Leptospermum polygalifolium subsp. montanum known as the mountain tea tree or tantoon is a shrub or small tree found in eastern Australia. The original specimen was collected in 1912 near Yarrowitch. This plant is a sub-species of the Tantoon of the Myrtle family. It resembles other plants commonly referred to as "tea trees" or "paperbarks". The sub-species term montanum refers to its habitat of high altitudes. Polygalifolium is derived from Latin, referring to the resemblance of the leaves to certain members of the Polygala.

== Habitat ==
It grows at the heads of mountain streams, or in rocky areas within crevices with shallow soils, often derived from granite or basalt. Usually seen in relatively fire free areas at high altitude in rainforests or rainforest margins north of the Barrington Tops region. The most northerly recording is at Mount Cordeaux.

== Description ==
Usually seen as a shrub, one to seven metres tall. Though at Mount Hyland Nature Reserve it grows to 25 metres tall and a stem diameter of 56 cm. The trunk is not regular, with vertical flutings, particularly near the base. Bark is papery on older trees, greyish or pale brown. New branchlets are thin with soft silky hairs. Leaves are alternate on the stem, 10 to 15 mm long, 3 to 5 mm wide, usually with a blunt point. Leaf margins curl over, dark green above, paler below the leaf. Silky hairs appear on the young leaves. Leaves are reverse lanceolate to elliptic in shape. Leaf stems short or indistinct. Oil dots easily noticed under a lens. Only the midrib is visible on the bottom surface of the leaf.

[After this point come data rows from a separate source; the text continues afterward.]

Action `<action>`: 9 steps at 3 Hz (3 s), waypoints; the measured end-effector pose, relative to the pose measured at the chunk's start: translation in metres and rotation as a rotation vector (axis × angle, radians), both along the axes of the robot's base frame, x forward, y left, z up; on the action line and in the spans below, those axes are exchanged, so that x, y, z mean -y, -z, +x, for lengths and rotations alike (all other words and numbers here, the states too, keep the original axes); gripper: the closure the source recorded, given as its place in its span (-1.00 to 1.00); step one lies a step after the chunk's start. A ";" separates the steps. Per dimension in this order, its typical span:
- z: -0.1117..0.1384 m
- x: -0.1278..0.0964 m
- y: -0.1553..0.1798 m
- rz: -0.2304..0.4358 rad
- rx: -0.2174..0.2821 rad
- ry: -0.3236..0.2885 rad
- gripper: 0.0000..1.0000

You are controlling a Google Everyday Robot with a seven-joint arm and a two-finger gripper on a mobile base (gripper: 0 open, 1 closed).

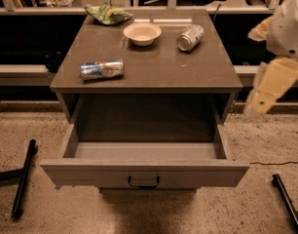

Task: Place redbull can into top drawer

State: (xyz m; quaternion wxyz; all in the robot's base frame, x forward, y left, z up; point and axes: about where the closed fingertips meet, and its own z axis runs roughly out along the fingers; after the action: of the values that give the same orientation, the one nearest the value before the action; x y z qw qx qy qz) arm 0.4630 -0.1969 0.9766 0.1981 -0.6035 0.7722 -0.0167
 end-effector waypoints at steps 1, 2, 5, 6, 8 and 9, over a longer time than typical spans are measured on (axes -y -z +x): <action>0.047 -0.037 0.002 0.096 0.051 -0.062 -1.00; 0.093 -0.079 0.008 0.172 0.076 -0.128 -1.00; 0.157 -0.137 0.042 0.241 0.056 -0.221 -1.00; 0.183 -0.156 0.052 0.236 0.048 -0.259 -1.00; 0.216 -0.221 0.072 0.217 0.011 -0.365 -1.00; 0.221 -0.247 0.086 0.234 0.015 -0.387 -1.00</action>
Offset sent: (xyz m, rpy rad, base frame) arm 0.1492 0.1269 -0.0154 0.2673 -0.1040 0.2078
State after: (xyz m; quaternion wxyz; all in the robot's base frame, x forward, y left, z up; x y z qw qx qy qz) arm 0.6844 0.0505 0.8904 0.2718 -0.7133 0.6371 0.1070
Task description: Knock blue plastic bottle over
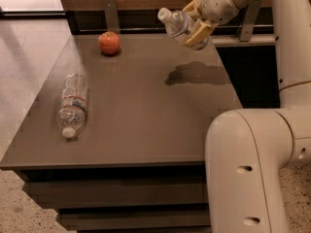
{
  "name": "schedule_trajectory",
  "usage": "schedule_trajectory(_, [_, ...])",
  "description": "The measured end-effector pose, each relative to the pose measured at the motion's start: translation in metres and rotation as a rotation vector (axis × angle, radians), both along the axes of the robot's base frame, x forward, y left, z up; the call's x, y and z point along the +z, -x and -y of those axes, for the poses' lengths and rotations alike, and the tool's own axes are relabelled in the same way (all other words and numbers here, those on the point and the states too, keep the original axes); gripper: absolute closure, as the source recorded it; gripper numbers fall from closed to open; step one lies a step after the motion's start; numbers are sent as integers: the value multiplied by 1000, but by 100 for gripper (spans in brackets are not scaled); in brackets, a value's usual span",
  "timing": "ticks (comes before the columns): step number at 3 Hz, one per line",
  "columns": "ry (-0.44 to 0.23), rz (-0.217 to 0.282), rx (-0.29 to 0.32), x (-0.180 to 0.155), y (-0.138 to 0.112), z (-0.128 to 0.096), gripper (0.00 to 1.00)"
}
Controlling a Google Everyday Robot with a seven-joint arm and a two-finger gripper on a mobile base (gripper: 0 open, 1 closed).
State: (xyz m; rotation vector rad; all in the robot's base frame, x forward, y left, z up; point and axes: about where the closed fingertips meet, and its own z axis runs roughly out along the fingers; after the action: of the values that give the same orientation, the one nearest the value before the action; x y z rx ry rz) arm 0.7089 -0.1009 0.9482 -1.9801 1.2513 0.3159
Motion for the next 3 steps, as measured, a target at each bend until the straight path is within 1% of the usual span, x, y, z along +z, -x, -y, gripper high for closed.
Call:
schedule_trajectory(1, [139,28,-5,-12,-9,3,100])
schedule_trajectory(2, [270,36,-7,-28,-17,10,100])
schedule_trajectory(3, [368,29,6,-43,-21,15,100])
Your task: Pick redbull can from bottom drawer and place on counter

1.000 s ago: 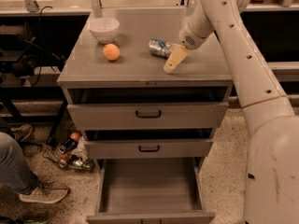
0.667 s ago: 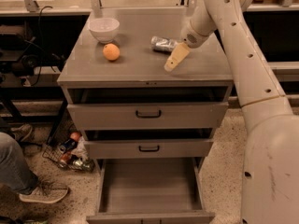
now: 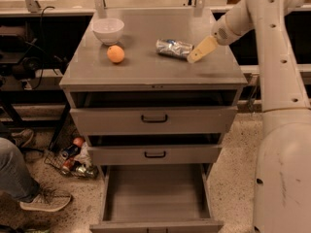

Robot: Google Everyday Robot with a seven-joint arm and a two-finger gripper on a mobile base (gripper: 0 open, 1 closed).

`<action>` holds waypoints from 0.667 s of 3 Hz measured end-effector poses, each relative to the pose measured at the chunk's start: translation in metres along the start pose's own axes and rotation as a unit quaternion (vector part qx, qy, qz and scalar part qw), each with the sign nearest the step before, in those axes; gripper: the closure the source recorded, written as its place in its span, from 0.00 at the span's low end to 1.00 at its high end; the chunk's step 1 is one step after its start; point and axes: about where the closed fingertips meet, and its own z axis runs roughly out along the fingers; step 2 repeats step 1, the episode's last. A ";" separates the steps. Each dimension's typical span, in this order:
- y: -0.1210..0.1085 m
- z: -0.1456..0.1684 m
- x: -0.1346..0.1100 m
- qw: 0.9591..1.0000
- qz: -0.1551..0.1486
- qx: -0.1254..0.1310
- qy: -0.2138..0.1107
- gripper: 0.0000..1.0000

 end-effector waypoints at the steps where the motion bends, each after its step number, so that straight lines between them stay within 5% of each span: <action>1: 0.036 -0.026 -0.012 0.998 0.052 -0.036 0.027 0.00; 2: 0.036 -0.026 -0.012 0.998 0.052 -0.036 0.027 0.00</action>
Offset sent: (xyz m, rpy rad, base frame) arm 0.0000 0.0000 0.0000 0.0000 0.0000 0.0000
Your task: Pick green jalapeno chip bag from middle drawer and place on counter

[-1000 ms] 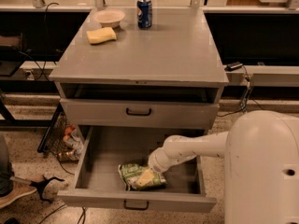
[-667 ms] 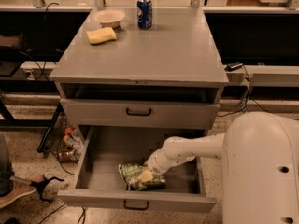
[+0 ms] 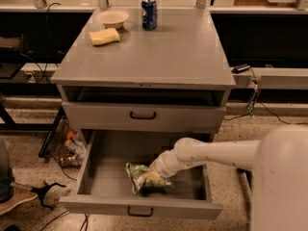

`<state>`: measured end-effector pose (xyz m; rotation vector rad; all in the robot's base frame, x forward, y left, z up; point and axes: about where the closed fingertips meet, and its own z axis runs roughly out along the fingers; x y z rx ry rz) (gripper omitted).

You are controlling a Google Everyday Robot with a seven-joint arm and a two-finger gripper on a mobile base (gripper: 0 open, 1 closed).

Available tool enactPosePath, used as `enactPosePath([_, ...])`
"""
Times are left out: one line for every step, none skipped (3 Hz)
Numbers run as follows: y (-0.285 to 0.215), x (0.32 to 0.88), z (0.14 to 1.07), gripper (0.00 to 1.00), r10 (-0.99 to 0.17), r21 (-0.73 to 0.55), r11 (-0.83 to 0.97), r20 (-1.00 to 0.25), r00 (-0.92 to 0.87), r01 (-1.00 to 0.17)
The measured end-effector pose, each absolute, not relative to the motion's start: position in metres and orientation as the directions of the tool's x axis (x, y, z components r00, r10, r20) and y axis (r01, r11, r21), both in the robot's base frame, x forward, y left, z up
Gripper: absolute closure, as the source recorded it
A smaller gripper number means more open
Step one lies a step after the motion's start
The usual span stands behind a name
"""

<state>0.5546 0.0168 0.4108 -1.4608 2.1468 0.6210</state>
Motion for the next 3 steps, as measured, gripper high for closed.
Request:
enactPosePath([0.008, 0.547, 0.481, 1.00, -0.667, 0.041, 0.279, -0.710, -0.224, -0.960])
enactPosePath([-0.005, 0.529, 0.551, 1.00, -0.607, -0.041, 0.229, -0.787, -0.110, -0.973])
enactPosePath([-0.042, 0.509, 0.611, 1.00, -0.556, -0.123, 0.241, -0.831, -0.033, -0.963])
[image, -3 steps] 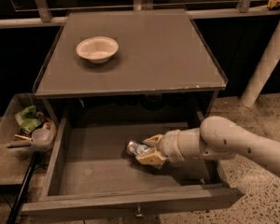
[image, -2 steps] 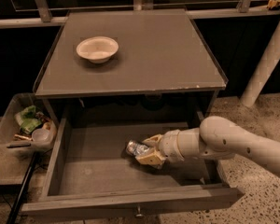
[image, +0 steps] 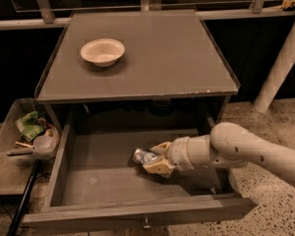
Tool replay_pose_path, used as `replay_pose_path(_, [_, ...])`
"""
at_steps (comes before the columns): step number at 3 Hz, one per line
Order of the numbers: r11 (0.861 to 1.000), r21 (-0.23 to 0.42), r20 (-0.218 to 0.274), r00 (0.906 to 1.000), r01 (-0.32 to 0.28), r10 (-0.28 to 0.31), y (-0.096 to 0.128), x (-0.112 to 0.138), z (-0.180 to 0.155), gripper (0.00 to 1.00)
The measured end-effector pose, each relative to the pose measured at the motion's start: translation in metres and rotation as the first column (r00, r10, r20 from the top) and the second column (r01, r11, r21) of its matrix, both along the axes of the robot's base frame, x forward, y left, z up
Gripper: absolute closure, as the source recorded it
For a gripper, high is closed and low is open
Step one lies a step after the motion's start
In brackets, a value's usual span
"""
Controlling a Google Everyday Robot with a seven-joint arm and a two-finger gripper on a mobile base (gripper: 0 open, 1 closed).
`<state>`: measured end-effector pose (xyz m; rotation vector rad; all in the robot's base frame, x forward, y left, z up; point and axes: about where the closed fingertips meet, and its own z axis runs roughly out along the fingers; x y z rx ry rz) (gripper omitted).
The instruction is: Place redbull can into top drawer
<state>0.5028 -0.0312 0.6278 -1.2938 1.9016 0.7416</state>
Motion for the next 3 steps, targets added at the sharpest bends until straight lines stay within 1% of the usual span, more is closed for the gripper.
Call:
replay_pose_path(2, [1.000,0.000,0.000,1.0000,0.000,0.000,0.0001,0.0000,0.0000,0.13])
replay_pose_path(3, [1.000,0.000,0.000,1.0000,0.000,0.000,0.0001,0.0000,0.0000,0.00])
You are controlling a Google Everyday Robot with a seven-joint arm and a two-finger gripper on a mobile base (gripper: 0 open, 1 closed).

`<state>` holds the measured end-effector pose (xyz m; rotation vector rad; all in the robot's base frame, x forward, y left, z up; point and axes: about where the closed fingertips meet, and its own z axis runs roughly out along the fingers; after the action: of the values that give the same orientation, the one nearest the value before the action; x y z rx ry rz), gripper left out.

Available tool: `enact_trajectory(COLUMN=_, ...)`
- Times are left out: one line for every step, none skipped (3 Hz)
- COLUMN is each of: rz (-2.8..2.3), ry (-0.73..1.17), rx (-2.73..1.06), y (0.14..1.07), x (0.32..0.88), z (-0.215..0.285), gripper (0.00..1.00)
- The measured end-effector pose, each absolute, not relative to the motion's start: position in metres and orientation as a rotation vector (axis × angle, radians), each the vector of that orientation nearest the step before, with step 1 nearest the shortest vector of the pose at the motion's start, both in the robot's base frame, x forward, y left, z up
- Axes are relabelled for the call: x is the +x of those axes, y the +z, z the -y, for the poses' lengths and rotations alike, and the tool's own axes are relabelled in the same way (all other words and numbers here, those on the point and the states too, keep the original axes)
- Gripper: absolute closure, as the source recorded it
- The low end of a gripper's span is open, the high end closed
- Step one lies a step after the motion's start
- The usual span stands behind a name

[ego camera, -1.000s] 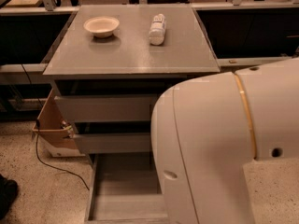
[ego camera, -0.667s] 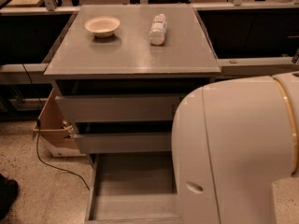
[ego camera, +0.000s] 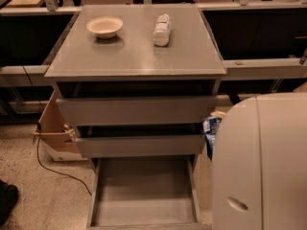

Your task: Pick pepsi can from bottom drawer and place on counter

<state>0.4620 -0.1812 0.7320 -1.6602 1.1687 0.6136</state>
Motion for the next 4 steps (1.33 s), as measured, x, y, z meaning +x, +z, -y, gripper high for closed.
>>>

Single white flowers form from October to January, 12 mm in diameter. The hypanthium is around 3.5 mm long, the sepals around 2 mm long. The fruit is a grey hemispherical capsule with a flat base, 6 to 9 mm in diameter. The capsule stalk is 2 to 3 mm long. When opening, the capsule reveals five widely spreading valves. Fruit matures from October to April.